Reflection on Today's Readings, Monday, 16th Week in Ordinary Time Year II, 20th July, 2020
Texts: Mic. 6:1-4.6-8; Ps. 50:5-6.8-9.16-1721.23; Matt. 12:38-42
One thing that is very difficult for man to give is his will. He could make a lot of excuses instead of giving his will. This plays out in the relationship between God and Israel. God established covenant with the people of Israel and they were to respond to God's love by giving him their will in exchange for his will. It is written thus: "Hear, O Israel: the Lord our God is one Lord; and you shall love the Lord your God with all your heart, and with all your soul, and with all your might" (Deut. 6:4-5). The people of Israel preferred giving offerings and sacrifice to God  instead of giving their will. The people of Israel wanted to do their will instead of God's; they concerned themselves with questions of what sacrifice to offer so as to be pleasing to God. The answer was given thus: "He has shown you, O man, what is good; and what the Lord require of you but to do justice, and to love kindness, and to walk humbly with your God?" They were asked to do the will of God, not their own will.

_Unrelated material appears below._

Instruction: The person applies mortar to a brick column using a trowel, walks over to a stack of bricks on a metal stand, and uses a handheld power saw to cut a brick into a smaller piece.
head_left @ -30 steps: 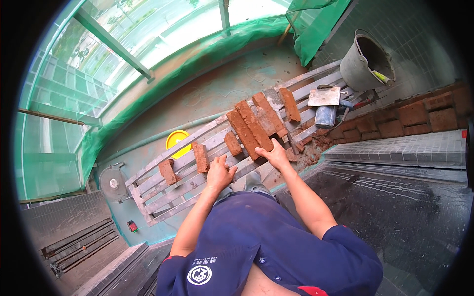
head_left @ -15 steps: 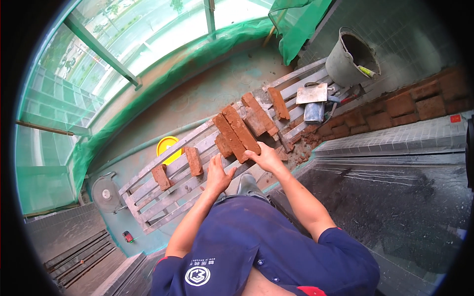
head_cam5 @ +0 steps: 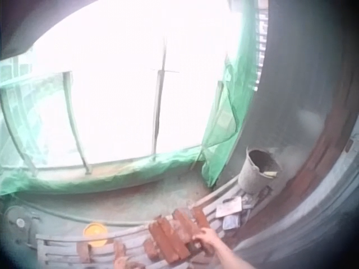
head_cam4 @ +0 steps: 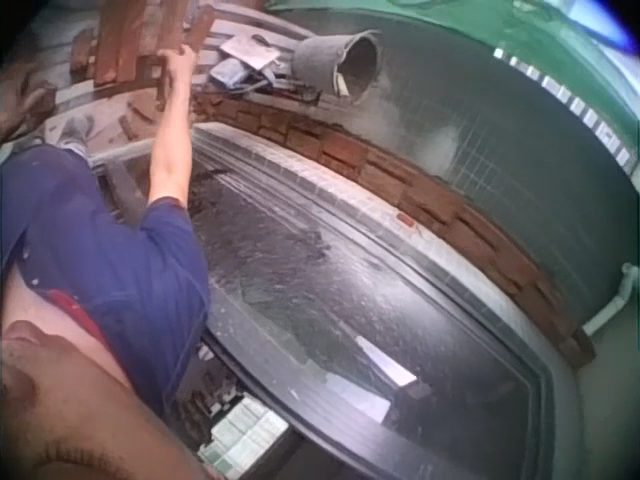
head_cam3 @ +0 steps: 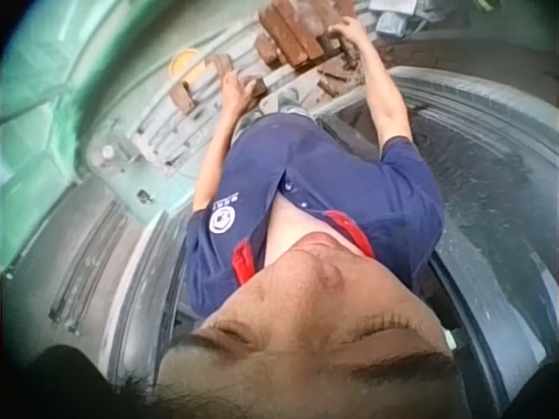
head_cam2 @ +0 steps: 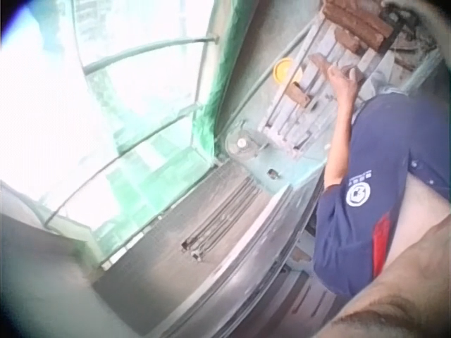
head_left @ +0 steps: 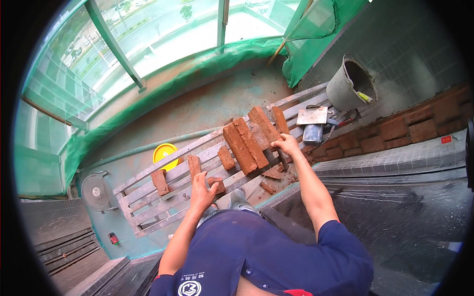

The will of God for us is to do justice, to love kindness, and to walk humbly with him. To do justice is to give to God and our neighbours their dues and to keep our promises. To love kindness is to be compassionate and charitable. To walk humbly with God is to be ready to listen to him and to obey him. In all walking humbly with God is to subject one's will to his will and to be like him.
The scribes and Pharisees, in today's gospel, were looking for sign before they could give their will to God. Jesus Christ told them that his words are enough to  bring them to repentance: he is greater than Jonah at whose words the Nineveh repented, and Solomon whose words won the heart of the Queen of the South. Hence, what was demanded of them was to keep his words, not looking for sign from him.
Signs, offering and sacrifices are meant to help us to do the will of God; we are pleasing to God by doing his will. Since we cannot do his will by our own power, we need his grace. Signs, offerings, and sacrifices dispose us to receive the grace we need to do his will.

Lord our God, have mercy on us, pardon our stubbornness, may your grace bend our will to yours. Amen.